Diego Perini made a very good regex that covers almost all possible cases, you might want to check it out here: https://mathiasbynens.be/demo/url-regex – Eyad Mohammed Osama Jul 22 '19 at 00:00
https://themadhurgupta.blogspot.com/2019/09/regular-expression.html – MADHUR GUPTA Sep 12 '19 at 09:37
2

doesnt work for new urls like https://mysite.restaurant because of 6 letter ending limit. It should be 18 i think, because of e.,g. `.northwesternmutual`. Got the list from `https://en.wikipedia.org/wiki/List_of_Internet_top-level_domains` – ya_dimon Jun 25 '20 at 11:59
but this matches *msa...com* – Serob_b Jul 15 '20 at 12:29
Doesn't work for utf8 characters http://食狮.com.cn – Shardj Aug 07 '20 at 11:25
1

`http://.google.com` is also matched with this one!! is that ok? – kakabali Aug 30 '20 at 04:20
Also matches on `http://www.google..com` – Erion S Oct 11 '20 at 21:26
Don't cover this type of urls: https://www.chartmill.com/analyze.php?utm_source=stocktwits&utm_medium=FA&utm_content=HEALTH&utm_campaign=social_tracking#/FSLR?r=fa&key=b431cf47-ec7e-4226-b864-511b6081b3be – Nikolay Nikiforchuk Dec 12 '20 at 20:53
1

The first regexp is invalid !!!!!!!!!!!!!!!!!!!!!!!!!!!!!!!!!!!!!!!! – towry Dec 17 '20 at 10:49
1

this matches the emails as well – Reza May 20 '21 at 00:07
By your regex, `http://example.com:806666` is valid – huang May 28 '21 at 03:14
It doesn't match "http://www.example.com/hello/world.do?key=python", which is a valid url. – Jinwook Kim Aug 05 '21 at 05:21
It doesn't match URL with special characters : é à ï ... – Sami Oct 22 '21 at 13:15
It misses some special characters like asterisk (*).
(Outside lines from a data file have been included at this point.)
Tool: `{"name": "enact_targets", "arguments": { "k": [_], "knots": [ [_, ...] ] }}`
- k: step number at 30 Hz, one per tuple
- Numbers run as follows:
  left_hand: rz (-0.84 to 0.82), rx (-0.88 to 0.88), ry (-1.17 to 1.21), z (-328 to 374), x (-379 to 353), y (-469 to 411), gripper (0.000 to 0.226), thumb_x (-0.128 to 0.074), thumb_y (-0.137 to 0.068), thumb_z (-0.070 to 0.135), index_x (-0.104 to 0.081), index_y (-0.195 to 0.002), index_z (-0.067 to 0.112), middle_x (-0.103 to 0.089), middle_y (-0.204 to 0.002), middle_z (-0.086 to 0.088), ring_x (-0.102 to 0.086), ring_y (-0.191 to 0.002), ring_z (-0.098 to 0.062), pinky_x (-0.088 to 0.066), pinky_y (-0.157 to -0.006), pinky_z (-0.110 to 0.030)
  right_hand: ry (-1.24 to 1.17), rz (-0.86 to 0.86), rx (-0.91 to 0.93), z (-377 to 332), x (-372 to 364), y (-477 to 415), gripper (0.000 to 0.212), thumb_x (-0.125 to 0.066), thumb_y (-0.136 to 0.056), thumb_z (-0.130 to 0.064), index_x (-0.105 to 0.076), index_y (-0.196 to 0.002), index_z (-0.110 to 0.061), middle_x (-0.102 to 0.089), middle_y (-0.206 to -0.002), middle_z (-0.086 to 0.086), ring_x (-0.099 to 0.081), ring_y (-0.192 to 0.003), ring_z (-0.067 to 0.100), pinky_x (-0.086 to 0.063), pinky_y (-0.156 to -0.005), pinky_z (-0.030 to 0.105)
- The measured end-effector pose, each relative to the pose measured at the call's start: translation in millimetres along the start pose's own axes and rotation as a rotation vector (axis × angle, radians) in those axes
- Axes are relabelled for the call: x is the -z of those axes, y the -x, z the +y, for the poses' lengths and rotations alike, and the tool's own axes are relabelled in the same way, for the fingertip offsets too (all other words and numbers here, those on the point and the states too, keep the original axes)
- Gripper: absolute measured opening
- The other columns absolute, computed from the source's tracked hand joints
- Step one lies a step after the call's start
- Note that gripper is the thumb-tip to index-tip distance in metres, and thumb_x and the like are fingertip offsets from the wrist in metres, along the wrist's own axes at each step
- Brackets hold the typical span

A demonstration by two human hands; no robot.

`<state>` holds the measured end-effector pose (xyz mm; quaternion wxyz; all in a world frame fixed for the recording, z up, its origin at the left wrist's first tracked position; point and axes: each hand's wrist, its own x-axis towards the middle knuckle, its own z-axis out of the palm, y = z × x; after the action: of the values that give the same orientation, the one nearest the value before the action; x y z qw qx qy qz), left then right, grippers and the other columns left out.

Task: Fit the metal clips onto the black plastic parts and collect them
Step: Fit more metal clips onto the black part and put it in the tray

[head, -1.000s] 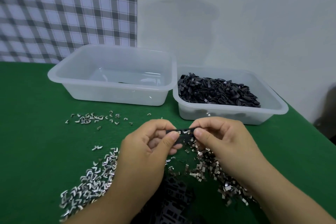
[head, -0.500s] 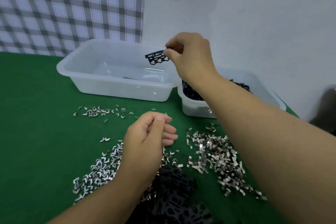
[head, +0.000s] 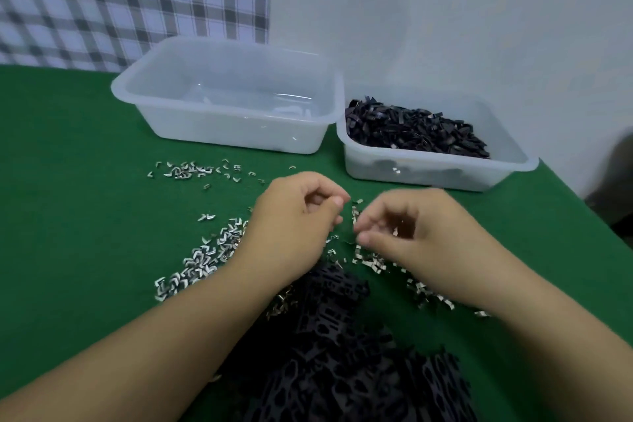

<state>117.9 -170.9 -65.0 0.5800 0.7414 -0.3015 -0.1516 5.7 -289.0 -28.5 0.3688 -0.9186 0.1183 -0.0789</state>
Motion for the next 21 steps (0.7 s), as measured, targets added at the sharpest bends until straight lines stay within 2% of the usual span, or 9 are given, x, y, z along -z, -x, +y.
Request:
{"name": "enact_targets", "arguments": {
  "k": [2, 5, 7, 10, 13, 16, 17, 19, 21],
  "knots": [
    [-0.116, -0.039, -0.247, 8.7, 7.4, 1.5, 0.014, -0.066, -0.084, 0.015, -0.07, -0.077, 0.027, -0.068, -0.068, 0.009, -0.058, -0.06, 0.003, -0.047, -0.062, -0.014, 0.04, -0.049, 0.013, 5.8, -6.7, 9.6, 0.008, -0.071, -0.078, -0.023, -0.069, -0.073, -0.028, -0.064, -0.065, -0.014, -0.054, -0.058, 0.002, -0.044, -0.056, 0.013],
    [-0.363, -0.106, -0.508, 21.8, 17.3, 7.0, 0.011, -0.071, -0.08, 0.025, -0.068, -0.081, 0.035, -0.066, -0.074, 0.014, -0.057, -0.067, 0.003, -0.04, -0.058, -0.009, 0.006, 0.129, 0.035, 14.3, -15.7, 14.7, 0.012, -0.07, -0.079, -0.02, -0.068, -0.071, -0.028, -0.062, -0.065, -0.009, -0.05, -0.057, 0.002, -0.039, -0.055, 0.013],
    [-0.488, -0.122, -0.631, 26.7, 19.9, 11.1, 0.02, -0.073, -0.078, 0.032, -0.065, -0.093, 0.042, -0.063, -0.082, 0.016, -0.058, -0.075, 0.001, -0.044, -0.065, -0.014, 0.014, 0.231, 0.056, 17.7, -19.2, 16.0, 0.014, -0.07, -0.079, -0.018, -0.067, -0.07, -0.029, -0.062, -0.065, -0.009, -0.052, -0.059, 0.003, -0.037, -0.056, 0.011],
    [-0.56, -0.143, -0.771, 28.6, 23.0, 13.0, 0.034, -0.074, -0.075, 0.04, -0.062, -0.107, 0.044, -0.058, -0.093, 0.021, -0.055, -0.088, 0.001, -0.046, -0.08, -0.021, -0.03, 0.331, 0.091, 21.3, -21.0, 17.9, 0.015, -0.07, -0.078, -0.013, -0.067, -0.072, -0.026, -0.062, -0.066, -0.01, -0.054, -0.062, 0.002, -0.039, -0.059, 0.009],
    [-0.618, -0.159, -0.799, 28.5, 23.0, 14.0, 0.033, -0.076, -0.074, 0.038, -0.062, -0.103, 0.044, -0.056, -0.092, 0.022, -0.053, -0.086, 0.005, -0.045, -0.077, -0.018, -0.082, 0.401, 0.086, 23.5, -21.2, 18.9, 0.015, -0.07, -0.078, -0.01, -0.068, -0.073, -0.024, -0.061, -0.061, -0.012, -0.051, -0.058, -0.001, -0.037, -0.059, 0.007],
    [-0.619, -0.202, -0.796, 27.6, 20.9, 15.0, 0.026, -0.078, -0.072, 0.035, -0.057, -0.086, 0.043, -0.055, -0.084, 0.024, -0.048, -0.078, 0.01, -0.036, -0.063, -0.008, -0.112, 0.421, 0.079, 25.4, -21.3, 19.4, 0.016, -0.07, -0.078, -0.01, -0.068, -0.073, -0.024, -0.061, -0.059, -0.007, -0.05, -0.056, -0.001, -0.037, -0.057, 0.008],
    [-0.623, -0.206, -0.78, 27.7, 21.5, 14.7, 0.026, -0.078, -0.071, 0.034, -0.055, -0.081, 0.041, -0.055, -0.082, 0.026, -0.048, -0.074, 0.011, -0.036, -0.059, -0.009, -0.125, 0.422, 0.076, 26.0, -21.2, 19.3, 0.017, -0.07, -0.078, -0.01, -0.068, -0.072, -0.025, -0.061, -0.059, -0.006, -0.049, -0.056, 0.0, -0.037, -0.057, 0.009],
    [-0.629, -0.188, -0.711, 29.3, 24.3, 12.5, 0.025, -0.079, -0.07, 0.029, -0.056, -0.076, 0.035, -0.058, -0.079, 0.027, -0.05, -0.064, 0.009, -0.038, -0.057, -0.009, -0.155, 0.425, 0.064, 27.0, -21.0, 19.1, 0.017, -0.07, -0.079, -0.012, -0.067, -0.071, -0.027, -0.061, -0.061, -0.003, -0.049, -0.056, 0.001, -0.038, -0.056, 0.01],
    [-0.588, -0.135, -0.544, 32.8, 26.7, 9.4, 0.021, -0.079, -0.072, 0.023, -0.061, -0.077, 0.03, -0.064, -0.072, 0.016, -0.052, -0.054, 0.003, -0.042, -0.053, -0.012, -0.19, 0.434, 0.058, 27.3, -21.4, 18.1, 0.018, -0.07, -0.079, -0.012, -0.067, -0.07, -0.027, -0.063, -0.065, -0.003, -0.049, -0.056, 0.002, -0.039, -0.055, 0.011]
  ]
}}
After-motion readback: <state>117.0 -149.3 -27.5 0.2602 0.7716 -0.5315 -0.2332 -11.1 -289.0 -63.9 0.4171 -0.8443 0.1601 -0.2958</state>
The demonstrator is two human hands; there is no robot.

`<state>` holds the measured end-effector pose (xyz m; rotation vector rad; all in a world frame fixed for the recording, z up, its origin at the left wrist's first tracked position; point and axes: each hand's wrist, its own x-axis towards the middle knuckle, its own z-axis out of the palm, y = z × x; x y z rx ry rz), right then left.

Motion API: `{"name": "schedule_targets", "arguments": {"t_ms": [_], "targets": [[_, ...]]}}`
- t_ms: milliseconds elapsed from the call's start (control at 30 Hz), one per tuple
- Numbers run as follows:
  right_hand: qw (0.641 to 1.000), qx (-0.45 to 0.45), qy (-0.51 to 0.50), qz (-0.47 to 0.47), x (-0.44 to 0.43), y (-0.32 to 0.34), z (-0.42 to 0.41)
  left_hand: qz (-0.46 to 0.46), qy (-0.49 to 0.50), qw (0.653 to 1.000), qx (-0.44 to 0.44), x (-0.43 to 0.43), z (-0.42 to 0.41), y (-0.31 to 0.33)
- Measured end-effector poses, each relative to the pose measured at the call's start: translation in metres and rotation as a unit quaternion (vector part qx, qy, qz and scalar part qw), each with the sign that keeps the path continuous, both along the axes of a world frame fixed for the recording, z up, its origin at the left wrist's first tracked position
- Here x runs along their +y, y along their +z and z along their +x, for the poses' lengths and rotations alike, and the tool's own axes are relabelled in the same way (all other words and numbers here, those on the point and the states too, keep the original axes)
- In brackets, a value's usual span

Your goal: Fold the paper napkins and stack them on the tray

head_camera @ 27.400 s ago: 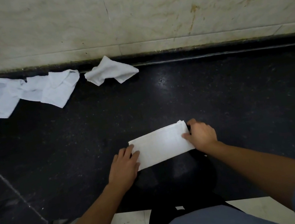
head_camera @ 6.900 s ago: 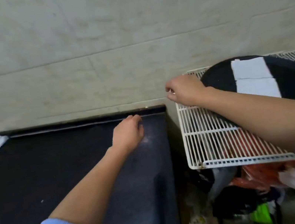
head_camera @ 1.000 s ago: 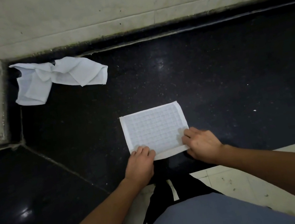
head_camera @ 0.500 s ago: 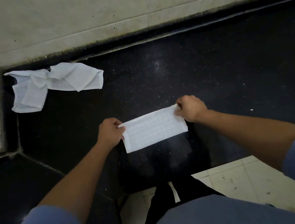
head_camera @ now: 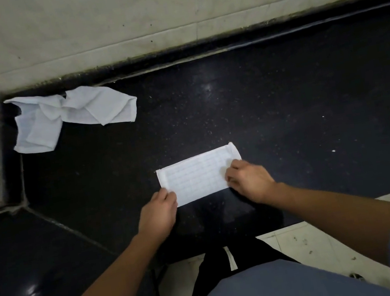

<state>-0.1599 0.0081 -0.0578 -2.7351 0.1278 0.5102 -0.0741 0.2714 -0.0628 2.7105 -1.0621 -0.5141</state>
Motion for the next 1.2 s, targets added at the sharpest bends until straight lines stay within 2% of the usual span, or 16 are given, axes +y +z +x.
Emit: {"name": "schedule_targets", "arguments": {"t_ms": [67,200,300,433,533,567,667,700,733,900,1067,1200], "targets": [[0.999,-0.017,-0.044,-0.01,-0.017,-0.004,-0.014,0.003,-0.002,1.0,-0.02,0.016,-0.002,-0.006],[0.997,-0.007,-0.068,-0.043,-0.031,0.001,-0.015,0.024,-0.036,0.998,-0.053,0.019,0.001,-0.006],[0.986,0.012,-0.164,-0.038,-0.021,0.007,0.008,0.033,-0.034,0.997,-0.061,0.01,0.01,-0.001],[0.95,0.086,-0.299,0.003,-0.009,0.005,0.034,0.071,-0.027,0.997,-0.007,0.004,0.019,0.001],[0.912,0.126,-0.379,0.091,-0.013,0.009,0.043,0.069,-0.028,0.997,-0.007,0.002,0.022,0.005],[0.89,0.13,-0.413,0.145,-0.016,0.011,0.045,0.063,-0.026,0.998,-0.009,0.002,0.022,0.007],[0.783,0.14,-0.52,0.313,-0.019,0.027,0.05,0.032,0.015,0.999,-0.012,0.009,0.021,0.013],[0.762,0.14,-0.527,0.349,-0.017,0.034,0.052,0.019,0.038,0.999,-0.012,0.013,0.021,0.014],[0.757,0.138,-0.518,0.372,-0.012,0.039,0.056,0.008,0.06,0.998,-0.011,0.019,0.021,0.016],[0.827,0.105,-0.408,0.373,0.051,0.048,0.086,0.004,0.13,0.991,-0.005,0.05,0.02,0.02],[0.919,0.124,-0.281,0.247,0.11,0.025,0.102,-0.007,0.175,0.984,0.01,0.073,0.01,0.024],[0.949,0.144,-0.23,0.162,0.131,0.012,0.103,-0.005,0.194,0.981,0.016,0.087,0.001,0.024]]}}
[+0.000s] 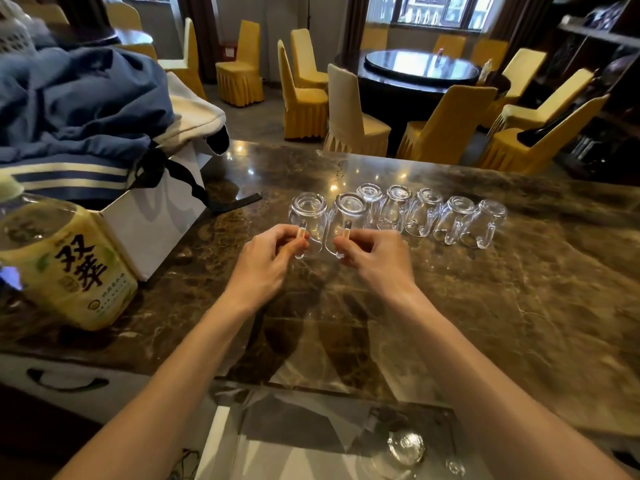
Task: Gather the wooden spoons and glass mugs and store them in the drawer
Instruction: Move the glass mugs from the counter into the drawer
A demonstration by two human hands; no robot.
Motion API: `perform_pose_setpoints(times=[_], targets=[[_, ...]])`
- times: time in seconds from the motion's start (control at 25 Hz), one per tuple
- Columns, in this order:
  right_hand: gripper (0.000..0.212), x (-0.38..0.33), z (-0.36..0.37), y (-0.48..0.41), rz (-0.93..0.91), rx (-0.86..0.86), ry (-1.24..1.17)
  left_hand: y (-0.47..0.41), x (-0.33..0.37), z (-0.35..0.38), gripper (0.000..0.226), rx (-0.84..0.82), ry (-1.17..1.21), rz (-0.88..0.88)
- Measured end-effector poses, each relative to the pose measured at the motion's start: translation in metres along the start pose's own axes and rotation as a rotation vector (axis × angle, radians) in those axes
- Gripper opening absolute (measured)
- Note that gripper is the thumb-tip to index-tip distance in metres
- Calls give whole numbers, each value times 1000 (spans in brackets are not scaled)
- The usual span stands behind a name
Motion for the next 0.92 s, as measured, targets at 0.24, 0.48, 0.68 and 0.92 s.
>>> perform_pose_setpoints(times=[0.24, 0.48, 0.68, 0.92], targets=[[10, -13, -18, 84, -43, -39, -70, 72, 31, -10, 18, -68, 7, 85], [15, -20, -27, 157, -85, -84, -81, 142, 41, -13, 24, -142, 129, 93], [13, -6, -17, 211, -78, -113, -79, 197, 31, -6, 26, -174, 136, 35], [24, 32, 9, 258, -21, -177, -26, 249, 9, 13, 19, -256, 155, -92]])
Point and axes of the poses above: each hand's wrist, its own y-axis away from the middle knuckle, its own z-axis out of the palm, x = y × z, the point moved 3 cm from there along -y, towards the middle knuckle, and after that the axes turned 7 degrees about -x, right-handed, at the moved point
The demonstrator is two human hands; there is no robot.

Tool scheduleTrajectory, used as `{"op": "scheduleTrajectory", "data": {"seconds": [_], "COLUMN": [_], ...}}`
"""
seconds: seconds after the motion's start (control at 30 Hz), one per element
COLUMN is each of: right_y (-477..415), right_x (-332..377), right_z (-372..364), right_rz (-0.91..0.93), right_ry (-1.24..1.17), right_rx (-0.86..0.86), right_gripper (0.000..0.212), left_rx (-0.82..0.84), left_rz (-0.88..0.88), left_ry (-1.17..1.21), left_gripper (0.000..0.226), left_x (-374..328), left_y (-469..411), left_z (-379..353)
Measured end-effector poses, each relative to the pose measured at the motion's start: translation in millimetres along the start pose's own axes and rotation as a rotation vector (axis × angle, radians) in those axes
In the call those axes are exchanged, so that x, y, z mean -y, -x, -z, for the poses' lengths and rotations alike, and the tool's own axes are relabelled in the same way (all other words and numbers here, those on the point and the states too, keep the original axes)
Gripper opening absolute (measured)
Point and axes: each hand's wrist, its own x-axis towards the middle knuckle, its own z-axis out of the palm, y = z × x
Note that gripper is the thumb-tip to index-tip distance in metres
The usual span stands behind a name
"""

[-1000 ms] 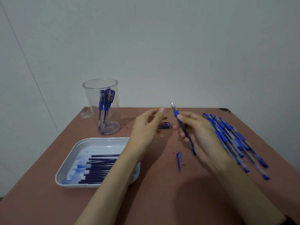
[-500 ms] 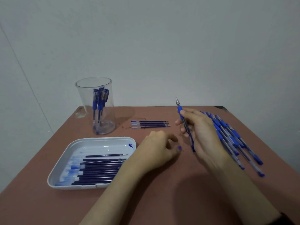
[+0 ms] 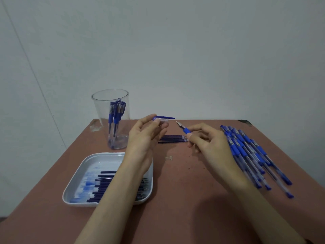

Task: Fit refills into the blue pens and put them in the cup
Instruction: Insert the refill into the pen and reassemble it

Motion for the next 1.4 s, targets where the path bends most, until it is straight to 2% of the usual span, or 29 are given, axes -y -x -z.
{"op": "scheduleTrajectory", "data": {"seconds": [0.17,0.33,0.63,0.97,1.07,1.27,1.33,1.4], "right_y": [-0.2,0.9,5.6,9.5,11.3,9.7,10.9,9.3], "right_x": [-3.5,-6.6,-0.7,1.9,-0.6,-4.5,-1.1,13.1], "right_z": [-0.3,0.2,2.5,1.0,-0.9,-10.7,-14.6,-17.2], "right_rz": [0.061,0.111,0.171,0.204,0.159,0.144,0.129,0.123], "right_ry": [0.109,0.246,0.331,0.317,0.294,0.264,0.167,0.052], "right_rx": [-0.027,-0.054,-0.027,-0.010,0.003,0.026,0.006,-0.029], "right_gripper": [0.019,0.009,0.036,0.041,0.037,0.028,0.024,0.021], "left_rx": [0.071,0.135,0.140,0.116,0.110,0.100,0.052,-0.068], "left_rz": [-0.006,-0.082,-0.132,-0.201,-0.238,-0.433,-0.564,-0.795], "left_ry": [-0.048,-0.276,-0.425,-0.443,-0.495,-0.759,-0.850,-0.909], "left_gripper": [0.011,0.012,0.007,0.013,0.011,0.018,0.026,0.032], "left_x": [2.8,10.5,20.5,23.2,24.3,9.6,1.3,-14.9], "left_y": [0.8,4.2,6.7,5.5,7.1,7.3,13.9,20.7], "left_z": [-1.2,-6.5,-7.2,-9.2,-9.9,-7.7,-3.8,6.5]}}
See https://stackoverflow.com/questions/4644092 – displayName Dec 06 '21 at 14:07
Please note that it matches prefixed and suffixed URLs, e.g. **prefix**https://example.com**suffix**. To avoid that, the expression should begin with `^` and end with `$`: `^https?:\/\/(www\.)?[-a-zA-Z0-9@:%._\+~#=]{1,256}\.[a-zA-Z0-9()]{1,6}\b([-a-zA-Z0-9()@:%_\+.~#?&//=]*)$`. – Kathandrax Jan 23 '22 at 19:00
31.12.2023 - is not valid url :D – Oleg Apr 11 '23 at 12:25
does not work for https://blabla.sharepoint.com/:w:/r/sites/bla-project-delivery/_layouts/15/Doc.aspx?sourcedoc=%7B167E7E9A-F55E-4385-BA20-FCD2BBF2BCC6%7D&file=TPGT-bla%20-%20Production%20MPN%20HLD%20Rev%200.52.docx&action=default&mobileredirect=true – Suresh Kumar Aug 11 '23 at 10:43

foufos · Answer 2 · 2023-03-27T15:22:55.010

397

(https?:\/\/(?:www\.|(?!www))[a-zA-Z0-9][a-zA-Z0-9-]+[a-zA-Z0-9]\.[^\s]{2,}|www\.[a-zA-Z0-9][a-zA-Z0-9-]+[a-zA-Z0-9]\.[^\s]{2,}|https?:\/\/(?:www\.|(?!www))[a-zA-Z0-9]+\.[^\s]{2,}|www\.[a-zA-Z0-9]+\.[^\s]{2,})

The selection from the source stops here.